The apartment is still a mess from last night’s collapse, my jacket on the lamp, his shirt on the doorknob, two empty bowls stacked on the coffee table, and a trail of socks like a demented, striptease version of Hansel and Gretel.
But neither of us moves to fix it.
Darius stands in the center of the living room, lit by the fractured spill of neon from the laundromat across the street. He doesn’t move, not right away.
Just looks at me, eyes black and endless, like he’s memorizing everything before the lights go out.
I want to say something, break the tension, but all I get is, “You want water?” which is so dumb it almost makes him laugh.
He shakes his head, but doesn’t look away. “Come here,” he says, and it’s not a question.
I go.
He pulls me in, one hand on my waist, the other knotted in the back of my shirt. It’s not rough, not rushed. Just sure.
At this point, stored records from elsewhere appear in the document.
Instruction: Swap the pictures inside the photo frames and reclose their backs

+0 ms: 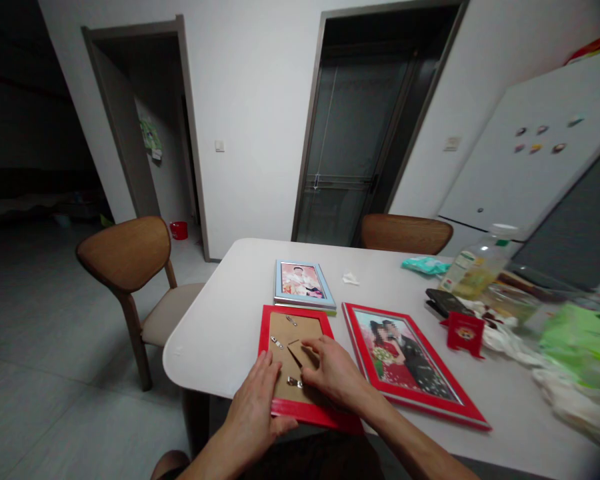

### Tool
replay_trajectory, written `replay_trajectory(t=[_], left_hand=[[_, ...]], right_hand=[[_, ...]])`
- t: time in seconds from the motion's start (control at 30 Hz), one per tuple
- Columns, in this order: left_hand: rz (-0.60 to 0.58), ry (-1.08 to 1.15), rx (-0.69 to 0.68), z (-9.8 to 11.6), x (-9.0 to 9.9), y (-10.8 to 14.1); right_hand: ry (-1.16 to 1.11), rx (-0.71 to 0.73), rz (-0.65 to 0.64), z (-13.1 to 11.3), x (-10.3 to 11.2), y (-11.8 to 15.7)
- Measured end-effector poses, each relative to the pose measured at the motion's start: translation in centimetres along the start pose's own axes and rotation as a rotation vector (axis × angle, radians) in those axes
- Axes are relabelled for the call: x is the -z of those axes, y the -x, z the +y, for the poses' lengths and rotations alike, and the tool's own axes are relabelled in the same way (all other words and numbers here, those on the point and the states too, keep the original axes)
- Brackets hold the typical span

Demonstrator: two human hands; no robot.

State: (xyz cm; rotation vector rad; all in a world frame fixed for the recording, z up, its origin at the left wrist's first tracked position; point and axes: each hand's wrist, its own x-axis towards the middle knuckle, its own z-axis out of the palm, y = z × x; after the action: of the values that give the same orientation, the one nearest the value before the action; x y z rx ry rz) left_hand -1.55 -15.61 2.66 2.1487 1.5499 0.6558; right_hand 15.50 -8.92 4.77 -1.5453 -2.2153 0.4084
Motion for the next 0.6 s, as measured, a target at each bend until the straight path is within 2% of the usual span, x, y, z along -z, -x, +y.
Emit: replay_trajectory(t=[0.1,0.17,0.27,0.33,0.43,0.5,0.6], left_hand=[[0.038,0.142,0.014,0.4,0.6,-0.1],[0.119,0.298,0.043,0.7,1.1,-0.5],[0.240,0.636,0.116,0.7,2.0,-1.7],[0.259,0.886,0.180,0.3,2.8,-2.3],[0.284,1.100,0.277,-1.4,4.3,-2.3],[0.326,1.112,0.328,-3.2,5.5,-1.7],[0.376,1.072,0.397,-6.0,7.0,-0.8]], right_hand=[[0.013,-0.008,0.021,-0.5,1.3,-0.3],[0.014,-0.021,0.036,-1.4,2.1,-0.2],[-0.036,0.028,0.055,-3.1,2.7,0.0],[-0.101,0.094,0.080,-3.6,2.8,0.1],[-0.156,0.103,0.135,-2.3,2.7,0.0],[-0.099,0.009,0.154,-0.3,2.6,-0.2],[0.046,-0.120,0.093,2.1,2.0,0.2]])
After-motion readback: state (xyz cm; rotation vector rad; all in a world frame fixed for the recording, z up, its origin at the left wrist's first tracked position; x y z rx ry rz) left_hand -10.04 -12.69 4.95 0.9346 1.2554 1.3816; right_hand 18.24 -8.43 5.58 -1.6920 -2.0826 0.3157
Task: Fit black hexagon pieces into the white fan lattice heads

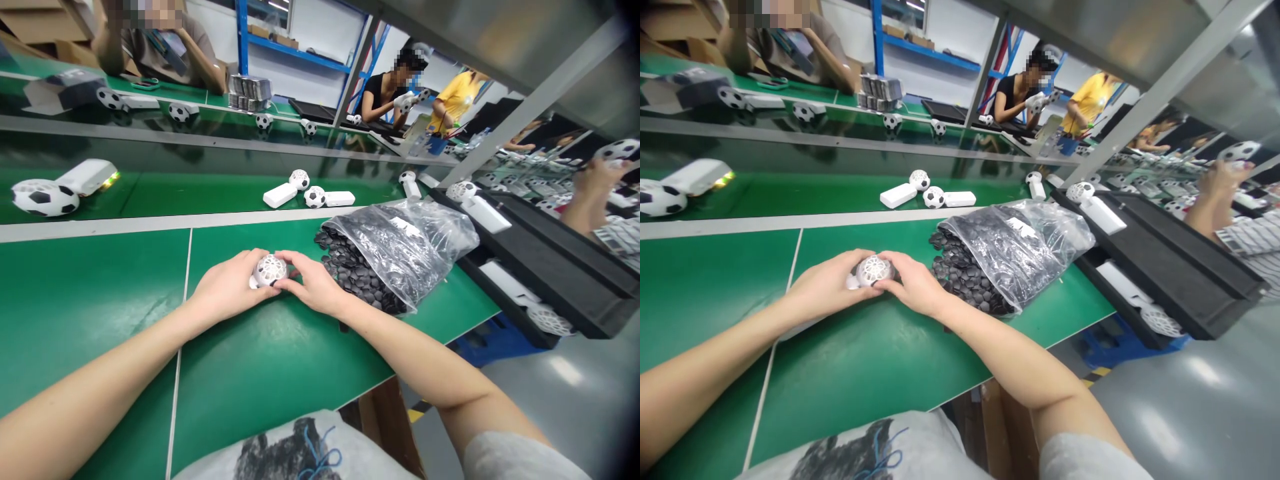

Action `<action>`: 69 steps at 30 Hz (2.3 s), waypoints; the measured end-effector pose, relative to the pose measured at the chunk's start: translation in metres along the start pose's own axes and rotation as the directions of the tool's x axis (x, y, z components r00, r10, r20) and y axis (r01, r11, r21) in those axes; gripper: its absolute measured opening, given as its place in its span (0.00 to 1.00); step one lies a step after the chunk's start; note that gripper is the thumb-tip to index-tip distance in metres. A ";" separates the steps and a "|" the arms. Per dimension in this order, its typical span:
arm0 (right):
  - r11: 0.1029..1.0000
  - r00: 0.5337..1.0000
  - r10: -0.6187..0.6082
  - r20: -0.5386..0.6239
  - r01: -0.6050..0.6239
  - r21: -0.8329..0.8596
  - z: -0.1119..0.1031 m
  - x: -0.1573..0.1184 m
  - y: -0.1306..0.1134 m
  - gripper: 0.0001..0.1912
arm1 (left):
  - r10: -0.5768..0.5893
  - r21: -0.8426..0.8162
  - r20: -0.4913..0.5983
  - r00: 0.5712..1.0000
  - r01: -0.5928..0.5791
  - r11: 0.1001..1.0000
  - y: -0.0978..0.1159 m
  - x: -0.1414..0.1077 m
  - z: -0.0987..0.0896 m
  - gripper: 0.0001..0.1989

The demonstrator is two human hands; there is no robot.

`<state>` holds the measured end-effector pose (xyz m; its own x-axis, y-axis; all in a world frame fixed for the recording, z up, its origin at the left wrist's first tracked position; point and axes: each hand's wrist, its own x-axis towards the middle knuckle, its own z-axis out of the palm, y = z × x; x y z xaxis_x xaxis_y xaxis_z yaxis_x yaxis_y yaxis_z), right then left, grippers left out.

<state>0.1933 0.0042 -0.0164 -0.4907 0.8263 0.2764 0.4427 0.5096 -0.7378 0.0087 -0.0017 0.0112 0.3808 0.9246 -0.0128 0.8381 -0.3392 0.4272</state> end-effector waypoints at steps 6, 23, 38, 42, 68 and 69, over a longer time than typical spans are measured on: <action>0.991 0.996 0.081 -0.028 -0.077 0.110 -0.004 -0.001 0.003 0.20 | -0.024 -0.043 0.011 1.000 0.024 0.999 0.001 -0.001 0.000 0.25; 0.802 0.894 0.447 -0.026 -0.414 -0.431 -0.072 0.000 0.047 0.05 | 0.211 0.227 0.055 0.976 -0.218 0.949 -0.011 0.007 -0.008 0.29; 0.999 0.998 -0.037 0.048 0.038 -0.021 -0.028 -0.013 -0.016 0.03 | 0.190 0.142 0.011 0.982 -0.190 0.971 -0.006 0.006 0.000 0.33; 0.997 0.999 -0.046 -0.006 0.046 0.055 -0.018 -0.005 -0.006 0.02 | 0.122 0.112 -0.068 0.990 -0.114 0.987 0.004 0.004 0.005 0.36; 0.831 0.954 0.300 0.017 -0.253 -0.496 -0.056 -0.009 0.024 0.04 | 0.245 -0.182 0.064 0.967 -0.230 0.956 -0.005 0.005 0.009 0.29; 0.833 0.947 0.321 0.030 -0.267 -0.484 -0.056 -0.009 0.025 0.04 | 0.245 -0.188 0.046 0.968 -0.232 0.954 -0.005 0.005 0.011 0.28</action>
<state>0.2509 0.0232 -0.0025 -0.3449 0.9386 0.0060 0.8633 0.3198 -0.3904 0.0107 0.0024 -0.0007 0.5918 0.8045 0.0509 0.6379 -0.5060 0.5806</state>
Our mouths meet, soft at first, then harder, his bottom lip caught between mine.
He tastes like blue Gatorade and exhaustion, the salt of sweat still lingering at the corner of his mouth.
There's something else too, something earthy and familiar that floods my senses and settles in my chest like the first breath after breaking water's surface. Something like home.
His hands are shaking, his fingertips brush against my wrist, leaving trails of electricity, and I realize, for the first time, I'm not the only one scared of breaking this fragile, precious thing we've built between us.
We move toward the bedroom, bumping into furniture, giggling at nothing.
When we finally make it to the bed, he stops, sits on the edge, pulls me down beside him.
There’s no choreography, no script.
Just touch, and breath, and the heat of skin against skin.
He undresses me slow, like he’s opening a gift he’s waited for all his life. I let him.